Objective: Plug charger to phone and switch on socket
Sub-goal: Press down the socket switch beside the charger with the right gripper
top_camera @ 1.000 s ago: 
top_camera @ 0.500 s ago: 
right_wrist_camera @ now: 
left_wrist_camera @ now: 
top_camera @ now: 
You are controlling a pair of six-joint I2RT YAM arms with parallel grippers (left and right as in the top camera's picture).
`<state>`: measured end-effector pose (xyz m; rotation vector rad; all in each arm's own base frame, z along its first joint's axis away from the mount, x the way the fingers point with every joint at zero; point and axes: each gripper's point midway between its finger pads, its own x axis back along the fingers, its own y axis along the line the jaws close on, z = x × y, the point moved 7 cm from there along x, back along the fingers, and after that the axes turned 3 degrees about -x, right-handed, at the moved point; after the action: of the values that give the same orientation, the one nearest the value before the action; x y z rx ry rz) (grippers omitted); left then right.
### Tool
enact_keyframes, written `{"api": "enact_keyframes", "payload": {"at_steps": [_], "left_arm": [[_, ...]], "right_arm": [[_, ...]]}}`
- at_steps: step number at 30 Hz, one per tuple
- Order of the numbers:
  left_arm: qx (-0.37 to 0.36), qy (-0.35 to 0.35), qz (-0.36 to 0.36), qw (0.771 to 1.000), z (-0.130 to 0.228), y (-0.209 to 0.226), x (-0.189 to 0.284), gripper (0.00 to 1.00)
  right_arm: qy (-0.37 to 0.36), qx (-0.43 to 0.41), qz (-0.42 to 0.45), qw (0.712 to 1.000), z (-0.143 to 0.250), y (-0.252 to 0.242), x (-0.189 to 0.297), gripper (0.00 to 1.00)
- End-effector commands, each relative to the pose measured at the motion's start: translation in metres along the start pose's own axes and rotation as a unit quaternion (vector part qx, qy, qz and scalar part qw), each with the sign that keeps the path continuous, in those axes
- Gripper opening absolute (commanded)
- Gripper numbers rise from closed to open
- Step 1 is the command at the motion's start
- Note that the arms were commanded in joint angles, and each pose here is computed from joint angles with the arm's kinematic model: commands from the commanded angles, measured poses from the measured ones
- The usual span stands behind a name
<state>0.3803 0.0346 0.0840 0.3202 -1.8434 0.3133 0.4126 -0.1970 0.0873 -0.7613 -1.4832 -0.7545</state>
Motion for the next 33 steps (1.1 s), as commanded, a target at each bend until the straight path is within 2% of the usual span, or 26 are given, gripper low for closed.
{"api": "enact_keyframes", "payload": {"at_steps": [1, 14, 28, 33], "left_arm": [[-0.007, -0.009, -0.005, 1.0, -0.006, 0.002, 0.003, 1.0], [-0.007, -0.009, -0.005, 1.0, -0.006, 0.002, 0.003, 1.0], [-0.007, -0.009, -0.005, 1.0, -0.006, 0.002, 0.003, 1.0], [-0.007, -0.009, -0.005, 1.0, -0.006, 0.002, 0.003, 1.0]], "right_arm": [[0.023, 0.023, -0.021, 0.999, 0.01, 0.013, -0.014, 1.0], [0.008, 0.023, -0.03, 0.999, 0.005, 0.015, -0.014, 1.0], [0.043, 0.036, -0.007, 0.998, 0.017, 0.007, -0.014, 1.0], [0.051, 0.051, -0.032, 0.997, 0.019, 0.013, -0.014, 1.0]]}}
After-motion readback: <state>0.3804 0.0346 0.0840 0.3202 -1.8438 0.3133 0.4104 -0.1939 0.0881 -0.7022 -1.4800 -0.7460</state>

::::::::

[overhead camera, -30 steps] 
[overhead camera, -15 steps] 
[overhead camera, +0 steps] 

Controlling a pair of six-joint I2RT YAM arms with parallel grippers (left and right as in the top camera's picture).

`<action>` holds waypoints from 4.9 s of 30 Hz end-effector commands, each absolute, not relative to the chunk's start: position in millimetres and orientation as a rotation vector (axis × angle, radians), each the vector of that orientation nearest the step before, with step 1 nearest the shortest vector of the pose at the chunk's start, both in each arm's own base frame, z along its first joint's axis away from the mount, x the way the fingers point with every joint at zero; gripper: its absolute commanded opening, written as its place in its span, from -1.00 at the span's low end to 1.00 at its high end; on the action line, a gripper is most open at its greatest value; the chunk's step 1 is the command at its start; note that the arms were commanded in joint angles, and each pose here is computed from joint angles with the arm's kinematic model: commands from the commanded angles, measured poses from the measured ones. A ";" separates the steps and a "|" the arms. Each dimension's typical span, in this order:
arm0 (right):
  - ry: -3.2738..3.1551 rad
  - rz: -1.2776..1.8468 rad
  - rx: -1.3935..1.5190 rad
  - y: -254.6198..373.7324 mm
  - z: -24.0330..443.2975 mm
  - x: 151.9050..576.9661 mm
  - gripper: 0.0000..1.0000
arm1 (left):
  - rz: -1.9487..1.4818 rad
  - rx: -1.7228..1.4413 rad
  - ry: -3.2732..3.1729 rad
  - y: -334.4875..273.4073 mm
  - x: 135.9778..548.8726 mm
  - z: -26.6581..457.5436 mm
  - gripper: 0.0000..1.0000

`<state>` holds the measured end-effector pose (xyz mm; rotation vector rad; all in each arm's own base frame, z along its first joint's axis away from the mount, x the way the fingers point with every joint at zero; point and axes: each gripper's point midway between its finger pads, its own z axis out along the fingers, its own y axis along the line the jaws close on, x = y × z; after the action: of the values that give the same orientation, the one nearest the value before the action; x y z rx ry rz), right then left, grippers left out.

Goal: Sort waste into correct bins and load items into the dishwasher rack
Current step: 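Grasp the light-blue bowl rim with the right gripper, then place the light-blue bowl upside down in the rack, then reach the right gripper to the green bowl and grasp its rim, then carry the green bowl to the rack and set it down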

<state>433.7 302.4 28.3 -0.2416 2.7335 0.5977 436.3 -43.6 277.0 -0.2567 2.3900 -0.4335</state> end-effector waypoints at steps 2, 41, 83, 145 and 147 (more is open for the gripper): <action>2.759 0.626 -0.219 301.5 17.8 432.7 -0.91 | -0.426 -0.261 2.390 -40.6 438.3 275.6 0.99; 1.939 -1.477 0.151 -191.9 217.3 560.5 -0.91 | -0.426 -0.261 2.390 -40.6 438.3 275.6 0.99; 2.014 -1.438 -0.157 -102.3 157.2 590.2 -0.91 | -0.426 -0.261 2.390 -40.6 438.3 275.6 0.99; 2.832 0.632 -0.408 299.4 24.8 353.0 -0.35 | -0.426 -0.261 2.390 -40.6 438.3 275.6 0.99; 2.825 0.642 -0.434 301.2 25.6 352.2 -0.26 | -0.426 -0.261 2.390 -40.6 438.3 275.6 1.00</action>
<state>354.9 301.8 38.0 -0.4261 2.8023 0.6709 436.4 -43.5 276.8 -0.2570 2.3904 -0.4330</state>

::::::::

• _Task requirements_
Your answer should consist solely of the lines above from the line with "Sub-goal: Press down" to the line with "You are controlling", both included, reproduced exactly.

• _Response for this exercise_
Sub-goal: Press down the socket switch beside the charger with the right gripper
top_camera @ 1.000 s ago: 
top_camera @ 0.500 s ago: 
right_wrist_camera @ now: 
left_wrist_camera @ now: 
top_camera @ now: 
You are controlling a pair of six-joint I2RT YAM arms with parallel grippers (left and right as in the top camera's picture).

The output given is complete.